● TASK REQUIREMENTS:
Reply only with how many lines below contain "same".

● DATA SHOWN:
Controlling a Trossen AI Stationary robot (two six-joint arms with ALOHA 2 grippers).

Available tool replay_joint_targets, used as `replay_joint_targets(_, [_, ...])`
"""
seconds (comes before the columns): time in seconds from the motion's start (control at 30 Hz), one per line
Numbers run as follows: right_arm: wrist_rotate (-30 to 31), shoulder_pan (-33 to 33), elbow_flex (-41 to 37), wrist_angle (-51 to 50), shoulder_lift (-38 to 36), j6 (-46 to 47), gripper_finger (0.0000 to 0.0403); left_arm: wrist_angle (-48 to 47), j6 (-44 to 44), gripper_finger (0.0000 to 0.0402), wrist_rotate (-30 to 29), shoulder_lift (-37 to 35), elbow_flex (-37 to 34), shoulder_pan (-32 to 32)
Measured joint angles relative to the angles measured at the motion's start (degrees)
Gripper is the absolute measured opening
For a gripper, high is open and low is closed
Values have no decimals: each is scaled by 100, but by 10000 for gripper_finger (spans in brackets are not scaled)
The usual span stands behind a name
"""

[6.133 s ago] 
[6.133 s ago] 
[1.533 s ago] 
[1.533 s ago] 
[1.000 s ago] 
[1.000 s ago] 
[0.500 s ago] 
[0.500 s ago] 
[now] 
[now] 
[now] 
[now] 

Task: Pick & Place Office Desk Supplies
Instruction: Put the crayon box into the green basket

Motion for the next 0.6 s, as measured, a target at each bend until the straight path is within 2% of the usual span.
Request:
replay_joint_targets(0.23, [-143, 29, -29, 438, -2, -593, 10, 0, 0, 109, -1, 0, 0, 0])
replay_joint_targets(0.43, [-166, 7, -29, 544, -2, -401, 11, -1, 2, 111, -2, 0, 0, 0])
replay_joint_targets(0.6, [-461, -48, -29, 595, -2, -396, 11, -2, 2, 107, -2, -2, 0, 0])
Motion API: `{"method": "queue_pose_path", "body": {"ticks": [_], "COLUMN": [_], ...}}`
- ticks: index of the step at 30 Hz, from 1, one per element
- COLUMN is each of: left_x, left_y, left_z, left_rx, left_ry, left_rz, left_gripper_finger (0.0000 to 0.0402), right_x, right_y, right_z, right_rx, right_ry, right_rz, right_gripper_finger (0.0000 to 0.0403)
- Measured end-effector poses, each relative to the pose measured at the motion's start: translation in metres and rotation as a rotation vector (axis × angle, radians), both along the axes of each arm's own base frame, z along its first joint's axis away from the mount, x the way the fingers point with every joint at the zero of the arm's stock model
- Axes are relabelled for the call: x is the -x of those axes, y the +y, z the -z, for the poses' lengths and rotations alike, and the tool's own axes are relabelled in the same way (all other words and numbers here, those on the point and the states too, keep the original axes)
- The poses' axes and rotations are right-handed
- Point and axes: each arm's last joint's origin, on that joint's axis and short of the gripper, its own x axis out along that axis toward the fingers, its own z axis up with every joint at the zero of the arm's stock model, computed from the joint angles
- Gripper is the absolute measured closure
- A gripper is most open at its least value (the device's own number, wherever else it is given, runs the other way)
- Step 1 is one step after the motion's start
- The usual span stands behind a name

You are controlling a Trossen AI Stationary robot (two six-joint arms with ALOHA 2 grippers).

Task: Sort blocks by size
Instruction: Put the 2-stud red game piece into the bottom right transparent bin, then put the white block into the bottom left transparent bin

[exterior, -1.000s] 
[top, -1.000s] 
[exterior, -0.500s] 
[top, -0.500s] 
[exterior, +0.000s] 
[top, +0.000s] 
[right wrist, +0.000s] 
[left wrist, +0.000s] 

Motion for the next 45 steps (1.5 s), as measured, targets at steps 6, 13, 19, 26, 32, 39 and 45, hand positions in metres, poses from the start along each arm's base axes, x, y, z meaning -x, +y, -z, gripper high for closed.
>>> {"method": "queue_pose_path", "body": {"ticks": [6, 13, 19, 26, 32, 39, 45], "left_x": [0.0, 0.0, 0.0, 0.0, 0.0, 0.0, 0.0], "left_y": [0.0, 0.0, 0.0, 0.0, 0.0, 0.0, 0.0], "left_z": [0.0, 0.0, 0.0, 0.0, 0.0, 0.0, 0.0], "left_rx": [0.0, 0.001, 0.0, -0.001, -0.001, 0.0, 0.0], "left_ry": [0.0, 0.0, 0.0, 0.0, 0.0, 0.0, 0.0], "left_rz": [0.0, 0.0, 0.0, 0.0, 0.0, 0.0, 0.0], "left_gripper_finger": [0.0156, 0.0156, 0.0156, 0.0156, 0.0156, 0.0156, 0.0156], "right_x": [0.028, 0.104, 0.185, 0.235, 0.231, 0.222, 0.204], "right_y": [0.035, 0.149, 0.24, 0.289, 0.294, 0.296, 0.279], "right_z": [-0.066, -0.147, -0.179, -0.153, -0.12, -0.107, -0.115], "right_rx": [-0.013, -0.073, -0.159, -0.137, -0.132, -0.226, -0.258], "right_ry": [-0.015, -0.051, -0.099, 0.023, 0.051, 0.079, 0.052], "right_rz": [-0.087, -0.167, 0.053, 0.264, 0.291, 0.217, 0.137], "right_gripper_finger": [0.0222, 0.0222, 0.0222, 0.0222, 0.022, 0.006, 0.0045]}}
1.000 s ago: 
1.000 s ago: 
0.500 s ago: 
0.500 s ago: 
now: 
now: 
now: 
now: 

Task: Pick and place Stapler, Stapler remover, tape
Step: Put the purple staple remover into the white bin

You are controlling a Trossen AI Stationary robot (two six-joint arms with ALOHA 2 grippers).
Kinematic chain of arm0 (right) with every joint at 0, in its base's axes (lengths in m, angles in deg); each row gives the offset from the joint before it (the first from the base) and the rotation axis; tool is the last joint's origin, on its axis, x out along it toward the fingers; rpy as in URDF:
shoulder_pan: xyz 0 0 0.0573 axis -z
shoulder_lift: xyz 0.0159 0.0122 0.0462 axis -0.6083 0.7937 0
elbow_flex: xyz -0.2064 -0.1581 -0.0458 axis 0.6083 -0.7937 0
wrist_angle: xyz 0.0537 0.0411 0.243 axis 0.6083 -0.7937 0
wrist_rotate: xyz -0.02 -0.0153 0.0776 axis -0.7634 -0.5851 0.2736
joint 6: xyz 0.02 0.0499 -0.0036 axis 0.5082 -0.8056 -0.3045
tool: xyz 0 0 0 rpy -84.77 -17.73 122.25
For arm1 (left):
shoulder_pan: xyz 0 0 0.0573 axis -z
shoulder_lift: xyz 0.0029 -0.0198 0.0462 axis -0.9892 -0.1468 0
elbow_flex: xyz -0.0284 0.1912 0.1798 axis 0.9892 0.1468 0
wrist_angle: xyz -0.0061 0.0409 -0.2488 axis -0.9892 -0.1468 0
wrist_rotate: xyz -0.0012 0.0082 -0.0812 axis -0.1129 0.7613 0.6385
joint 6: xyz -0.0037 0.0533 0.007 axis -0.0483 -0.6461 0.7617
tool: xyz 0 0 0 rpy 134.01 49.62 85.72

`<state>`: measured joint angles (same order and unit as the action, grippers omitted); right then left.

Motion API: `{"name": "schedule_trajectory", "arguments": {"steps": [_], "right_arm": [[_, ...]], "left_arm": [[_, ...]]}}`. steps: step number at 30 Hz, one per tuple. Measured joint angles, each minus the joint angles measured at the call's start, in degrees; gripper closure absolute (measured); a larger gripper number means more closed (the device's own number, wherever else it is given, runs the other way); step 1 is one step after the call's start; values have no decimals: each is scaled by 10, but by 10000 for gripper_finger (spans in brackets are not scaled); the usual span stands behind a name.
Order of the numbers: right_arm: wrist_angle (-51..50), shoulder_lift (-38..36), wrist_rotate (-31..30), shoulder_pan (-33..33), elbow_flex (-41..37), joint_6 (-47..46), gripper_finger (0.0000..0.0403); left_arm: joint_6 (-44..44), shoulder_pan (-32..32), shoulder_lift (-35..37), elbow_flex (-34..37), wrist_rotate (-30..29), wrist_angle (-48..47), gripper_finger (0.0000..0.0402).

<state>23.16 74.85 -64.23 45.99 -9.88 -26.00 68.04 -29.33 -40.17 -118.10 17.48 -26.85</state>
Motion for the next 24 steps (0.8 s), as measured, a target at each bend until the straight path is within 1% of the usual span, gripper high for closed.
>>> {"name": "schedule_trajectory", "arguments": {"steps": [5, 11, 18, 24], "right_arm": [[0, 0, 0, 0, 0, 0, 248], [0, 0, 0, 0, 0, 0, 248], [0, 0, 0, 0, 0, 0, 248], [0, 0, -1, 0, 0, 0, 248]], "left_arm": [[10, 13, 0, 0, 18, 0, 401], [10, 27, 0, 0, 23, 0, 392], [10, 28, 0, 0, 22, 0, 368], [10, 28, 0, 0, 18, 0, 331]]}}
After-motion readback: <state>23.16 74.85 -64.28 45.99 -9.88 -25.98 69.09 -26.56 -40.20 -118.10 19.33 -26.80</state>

● RESPONSE AREA:
2